According to Hollywood Be Thy Name, the 1993 memoir of Jack Warner, Jr., and Cass Warner Sperling, character actor William Demarest claimed that Sam Warner was murdered by his own brothers. This allegation, leveled in 1977, was never corroborated, and Demarest's reliability was questioned because of his long dependence on alcohol; the last time that Sam would meet with his entire family was at his parents' wedding anniversary in 1926.

Crowds of movie stars gathered at the Bresse Brothers funeral parlor to attend Warner's funeral. A private memorial service was then held in the Warner Bros. studio on October 9, 1927. He is interred in the Warner family mausoleum at Home of Peace Cemetery in East Los Angeles, California.

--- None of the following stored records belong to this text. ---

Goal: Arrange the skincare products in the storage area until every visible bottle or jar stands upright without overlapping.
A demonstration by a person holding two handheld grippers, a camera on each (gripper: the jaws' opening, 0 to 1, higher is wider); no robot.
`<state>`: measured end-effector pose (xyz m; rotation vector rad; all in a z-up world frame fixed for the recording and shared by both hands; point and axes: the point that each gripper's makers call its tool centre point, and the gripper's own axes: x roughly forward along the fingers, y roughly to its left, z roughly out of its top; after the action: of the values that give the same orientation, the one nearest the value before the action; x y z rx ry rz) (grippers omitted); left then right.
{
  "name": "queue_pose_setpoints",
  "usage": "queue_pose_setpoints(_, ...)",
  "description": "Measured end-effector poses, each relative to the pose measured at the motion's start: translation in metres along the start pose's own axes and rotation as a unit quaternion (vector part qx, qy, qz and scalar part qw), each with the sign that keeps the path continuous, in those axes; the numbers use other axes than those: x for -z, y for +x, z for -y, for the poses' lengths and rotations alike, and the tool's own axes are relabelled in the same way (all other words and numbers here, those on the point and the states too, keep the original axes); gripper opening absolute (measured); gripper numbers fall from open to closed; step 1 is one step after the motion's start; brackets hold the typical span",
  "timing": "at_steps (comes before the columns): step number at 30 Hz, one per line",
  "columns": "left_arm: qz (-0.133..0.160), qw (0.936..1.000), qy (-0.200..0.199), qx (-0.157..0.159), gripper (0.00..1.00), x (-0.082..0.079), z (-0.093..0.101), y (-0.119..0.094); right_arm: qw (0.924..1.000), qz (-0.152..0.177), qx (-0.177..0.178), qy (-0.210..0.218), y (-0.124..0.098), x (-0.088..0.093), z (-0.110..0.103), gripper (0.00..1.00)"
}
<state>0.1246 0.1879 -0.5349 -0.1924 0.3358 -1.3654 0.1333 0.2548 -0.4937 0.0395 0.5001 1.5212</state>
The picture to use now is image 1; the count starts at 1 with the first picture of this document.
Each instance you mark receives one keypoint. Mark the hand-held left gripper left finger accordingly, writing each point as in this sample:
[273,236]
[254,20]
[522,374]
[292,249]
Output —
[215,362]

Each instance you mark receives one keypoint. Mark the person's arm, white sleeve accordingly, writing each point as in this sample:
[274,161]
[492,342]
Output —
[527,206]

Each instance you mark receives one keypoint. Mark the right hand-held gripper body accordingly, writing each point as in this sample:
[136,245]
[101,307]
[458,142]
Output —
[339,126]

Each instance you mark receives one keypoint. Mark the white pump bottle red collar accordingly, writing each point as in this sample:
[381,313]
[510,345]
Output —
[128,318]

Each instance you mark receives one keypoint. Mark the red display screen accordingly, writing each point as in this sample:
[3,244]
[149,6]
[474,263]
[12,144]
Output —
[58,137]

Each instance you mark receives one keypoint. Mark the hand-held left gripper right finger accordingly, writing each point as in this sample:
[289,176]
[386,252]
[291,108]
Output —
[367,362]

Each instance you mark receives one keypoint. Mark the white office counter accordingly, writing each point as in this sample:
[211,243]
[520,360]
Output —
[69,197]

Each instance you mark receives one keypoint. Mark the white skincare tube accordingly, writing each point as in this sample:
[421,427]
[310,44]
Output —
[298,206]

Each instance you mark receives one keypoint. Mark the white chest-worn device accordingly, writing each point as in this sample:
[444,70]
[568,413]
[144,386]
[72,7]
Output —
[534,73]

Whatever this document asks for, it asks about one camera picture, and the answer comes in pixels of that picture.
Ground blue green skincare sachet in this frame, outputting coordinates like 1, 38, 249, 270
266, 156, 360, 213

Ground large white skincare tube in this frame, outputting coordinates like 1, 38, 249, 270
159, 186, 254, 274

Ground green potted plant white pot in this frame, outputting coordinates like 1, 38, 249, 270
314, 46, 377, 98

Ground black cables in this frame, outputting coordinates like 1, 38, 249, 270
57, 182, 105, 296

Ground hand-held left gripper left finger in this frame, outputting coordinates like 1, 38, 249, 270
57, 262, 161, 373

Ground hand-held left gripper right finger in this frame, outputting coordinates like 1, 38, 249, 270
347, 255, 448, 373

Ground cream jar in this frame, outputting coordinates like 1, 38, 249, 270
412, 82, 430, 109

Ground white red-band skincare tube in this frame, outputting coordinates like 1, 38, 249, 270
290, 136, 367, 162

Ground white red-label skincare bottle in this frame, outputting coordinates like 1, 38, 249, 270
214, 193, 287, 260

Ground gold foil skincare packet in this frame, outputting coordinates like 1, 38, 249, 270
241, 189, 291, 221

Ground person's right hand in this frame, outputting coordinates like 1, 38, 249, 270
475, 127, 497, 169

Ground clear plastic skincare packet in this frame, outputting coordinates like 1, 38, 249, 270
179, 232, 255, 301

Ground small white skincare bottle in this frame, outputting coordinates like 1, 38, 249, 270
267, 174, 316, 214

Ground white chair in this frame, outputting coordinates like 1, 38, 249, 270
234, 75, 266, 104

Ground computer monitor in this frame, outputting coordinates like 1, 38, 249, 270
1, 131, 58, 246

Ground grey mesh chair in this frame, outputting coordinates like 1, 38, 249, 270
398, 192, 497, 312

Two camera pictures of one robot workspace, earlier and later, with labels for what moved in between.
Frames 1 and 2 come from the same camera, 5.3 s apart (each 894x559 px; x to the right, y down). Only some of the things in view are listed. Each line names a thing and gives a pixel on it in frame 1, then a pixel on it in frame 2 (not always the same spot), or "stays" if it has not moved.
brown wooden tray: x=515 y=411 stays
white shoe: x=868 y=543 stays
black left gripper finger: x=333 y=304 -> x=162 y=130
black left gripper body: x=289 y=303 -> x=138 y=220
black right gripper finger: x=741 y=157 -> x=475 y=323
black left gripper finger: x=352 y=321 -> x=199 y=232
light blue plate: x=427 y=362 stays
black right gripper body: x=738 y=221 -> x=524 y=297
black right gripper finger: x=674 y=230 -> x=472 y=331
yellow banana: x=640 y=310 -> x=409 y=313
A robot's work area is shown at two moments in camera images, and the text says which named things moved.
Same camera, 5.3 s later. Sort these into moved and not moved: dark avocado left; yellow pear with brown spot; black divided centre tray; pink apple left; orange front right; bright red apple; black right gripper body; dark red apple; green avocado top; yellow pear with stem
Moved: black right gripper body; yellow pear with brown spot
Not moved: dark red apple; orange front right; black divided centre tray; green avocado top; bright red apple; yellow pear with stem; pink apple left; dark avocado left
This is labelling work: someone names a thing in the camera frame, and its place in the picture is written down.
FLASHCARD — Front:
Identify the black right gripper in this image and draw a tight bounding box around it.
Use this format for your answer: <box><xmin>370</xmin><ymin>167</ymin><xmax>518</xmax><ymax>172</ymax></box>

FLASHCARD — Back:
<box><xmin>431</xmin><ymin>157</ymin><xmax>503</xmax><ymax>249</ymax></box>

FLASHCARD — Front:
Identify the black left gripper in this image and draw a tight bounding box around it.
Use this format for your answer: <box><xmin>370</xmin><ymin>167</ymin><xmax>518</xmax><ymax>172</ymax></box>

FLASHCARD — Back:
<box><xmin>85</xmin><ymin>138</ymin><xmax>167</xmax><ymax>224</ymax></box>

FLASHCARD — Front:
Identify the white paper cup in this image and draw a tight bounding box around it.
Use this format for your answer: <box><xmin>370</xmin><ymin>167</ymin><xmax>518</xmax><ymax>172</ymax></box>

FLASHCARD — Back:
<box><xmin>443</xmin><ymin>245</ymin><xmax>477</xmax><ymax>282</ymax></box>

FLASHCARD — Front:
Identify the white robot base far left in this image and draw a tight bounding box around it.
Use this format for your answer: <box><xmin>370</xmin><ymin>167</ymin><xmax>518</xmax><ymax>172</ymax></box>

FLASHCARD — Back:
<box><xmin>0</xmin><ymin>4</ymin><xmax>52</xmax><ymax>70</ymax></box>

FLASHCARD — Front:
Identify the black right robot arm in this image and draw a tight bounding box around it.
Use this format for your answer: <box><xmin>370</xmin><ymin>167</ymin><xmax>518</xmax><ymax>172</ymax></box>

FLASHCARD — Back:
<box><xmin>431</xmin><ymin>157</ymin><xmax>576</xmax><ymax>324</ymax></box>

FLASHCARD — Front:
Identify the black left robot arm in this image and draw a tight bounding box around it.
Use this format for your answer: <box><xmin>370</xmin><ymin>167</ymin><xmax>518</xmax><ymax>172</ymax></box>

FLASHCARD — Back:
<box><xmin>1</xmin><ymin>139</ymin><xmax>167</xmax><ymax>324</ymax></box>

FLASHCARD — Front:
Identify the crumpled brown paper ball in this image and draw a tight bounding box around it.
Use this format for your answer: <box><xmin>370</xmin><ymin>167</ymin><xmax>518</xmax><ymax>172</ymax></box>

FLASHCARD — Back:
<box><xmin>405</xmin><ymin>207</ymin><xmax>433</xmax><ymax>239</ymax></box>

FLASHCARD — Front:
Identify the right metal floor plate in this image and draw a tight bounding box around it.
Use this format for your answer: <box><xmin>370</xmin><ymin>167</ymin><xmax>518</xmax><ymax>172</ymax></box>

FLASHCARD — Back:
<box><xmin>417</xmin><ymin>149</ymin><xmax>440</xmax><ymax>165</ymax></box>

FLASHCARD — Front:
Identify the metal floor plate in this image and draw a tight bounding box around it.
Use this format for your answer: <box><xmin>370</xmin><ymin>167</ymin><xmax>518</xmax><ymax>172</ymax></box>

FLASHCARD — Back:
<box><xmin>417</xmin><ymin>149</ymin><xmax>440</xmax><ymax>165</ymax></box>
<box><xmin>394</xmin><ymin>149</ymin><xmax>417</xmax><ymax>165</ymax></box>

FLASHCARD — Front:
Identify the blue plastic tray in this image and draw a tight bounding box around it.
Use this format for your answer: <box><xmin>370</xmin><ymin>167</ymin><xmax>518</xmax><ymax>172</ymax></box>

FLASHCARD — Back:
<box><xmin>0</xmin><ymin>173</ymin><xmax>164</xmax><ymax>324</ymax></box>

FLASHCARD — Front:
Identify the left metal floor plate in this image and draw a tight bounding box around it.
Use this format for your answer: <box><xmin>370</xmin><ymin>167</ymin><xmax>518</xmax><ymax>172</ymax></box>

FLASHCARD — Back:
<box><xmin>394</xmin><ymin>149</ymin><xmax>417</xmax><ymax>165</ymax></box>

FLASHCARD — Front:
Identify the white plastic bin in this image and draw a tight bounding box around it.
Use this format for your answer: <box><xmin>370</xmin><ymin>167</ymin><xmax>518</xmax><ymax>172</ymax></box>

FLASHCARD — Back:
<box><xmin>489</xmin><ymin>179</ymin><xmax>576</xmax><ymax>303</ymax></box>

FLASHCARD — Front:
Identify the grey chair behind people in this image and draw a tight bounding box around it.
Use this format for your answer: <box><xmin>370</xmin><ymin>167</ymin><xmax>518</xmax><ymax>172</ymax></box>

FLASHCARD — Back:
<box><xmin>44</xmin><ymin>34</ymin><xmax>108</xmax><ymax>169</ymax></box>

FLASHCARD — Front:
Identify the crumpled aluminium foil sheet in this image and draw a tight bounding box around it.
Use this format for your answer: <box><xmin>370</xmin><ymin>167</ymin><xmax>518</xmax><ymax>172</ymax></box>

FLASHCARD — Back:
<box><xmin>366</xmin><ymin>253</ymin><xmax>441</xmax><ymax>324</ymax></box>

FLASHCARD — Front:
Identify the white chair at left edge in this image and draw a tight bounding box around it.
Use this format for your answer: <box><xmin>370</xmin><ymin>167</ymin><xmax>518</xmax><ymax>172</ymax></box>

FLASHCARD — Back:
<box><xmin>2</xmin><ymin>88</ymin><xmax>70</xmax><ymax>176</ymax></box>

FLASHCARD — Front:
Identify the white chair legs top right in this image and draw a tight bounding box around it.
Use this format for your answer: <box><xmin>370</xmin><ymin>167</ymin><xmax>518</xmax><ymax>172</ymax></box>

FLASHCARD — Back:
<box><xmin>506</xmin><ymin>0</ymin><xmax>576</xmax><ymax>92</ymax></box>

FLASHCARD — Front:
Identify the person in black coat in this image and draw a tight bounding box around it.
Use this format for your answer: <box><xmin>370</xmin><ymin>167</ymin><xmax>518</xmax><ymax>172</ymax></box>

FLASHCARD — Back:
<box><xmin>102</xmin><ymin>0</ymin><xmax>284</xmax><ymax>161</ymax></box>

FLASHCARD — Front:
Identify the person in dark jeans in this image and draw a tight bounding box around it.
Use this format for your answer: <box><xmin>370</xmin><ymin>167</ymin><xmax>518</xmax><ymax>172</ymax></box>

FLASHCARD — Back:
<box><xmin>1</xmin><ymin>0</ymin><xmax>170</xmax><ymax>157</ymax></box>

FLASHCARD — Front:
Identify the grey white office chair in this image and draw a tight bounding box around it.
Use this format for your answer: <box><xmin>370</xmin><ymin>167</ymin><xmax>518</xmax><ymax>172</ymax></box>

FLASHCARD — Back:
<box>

As the family grieved over Warner's sudden death, the success of The Jazz Singer helped establish Warner Bros. as a major studio. While Warner Bros. invested only $500,000 in the film, the studio reaped $3 million in profits. Hollywood's five major studios, which controlled most of the nation's movie theaters, initially attempted to block the growth of "talking pictures". In the face of such organized opposition, Warner Bros. produced twelve "talkies" in 1928 alone. The following year, the newly formed Academy of Motion Pictures Arts and Sciences recognized Warner Bros. for "revolutionizing the industry with sound".

== Legacy ==
For his contribution to the motion picture industry, Sam Warner has a star on the Hollywood Walk of Fame at 6201 Hollywood Boulevard.

A gymnasium was donated by the Warner Brothers family to the Hebrew Orphan Asylum (HOA) of the City of New York on September 30, 1928, in memory of Sam L. Warner and Milton Warner. The HOA was located between 136th to 138th street, fronting Amsterdam Ave, in Hamilton Heights. The HOA was in operation on that site from 1884 to 1941. The buildings were then leased from the City - to the City College of New York (CCNY), in collaboration with the War Department, as a dormitory for returning veterans. The former Main Building was named "Army Hall" and the former Reception House was named "Finley Hall," Warner Gym kept its name. In 1952, the Board of Education built P.S. 192 as a connection to Warner Gym. CCNY traded the HOA property for a public park known as Jasper Oval (on Convent Ave), moving out in 1955. The HOA buildings, with the exception of Warner Gym, were demolished in 1956 to make way for the Jacob H. Schiff Park. Warner Gym can still be seen on 138th Street, close to Hamilton Place. An entrance vestibule just inside the side gate has a memorial stone from the Warner Family.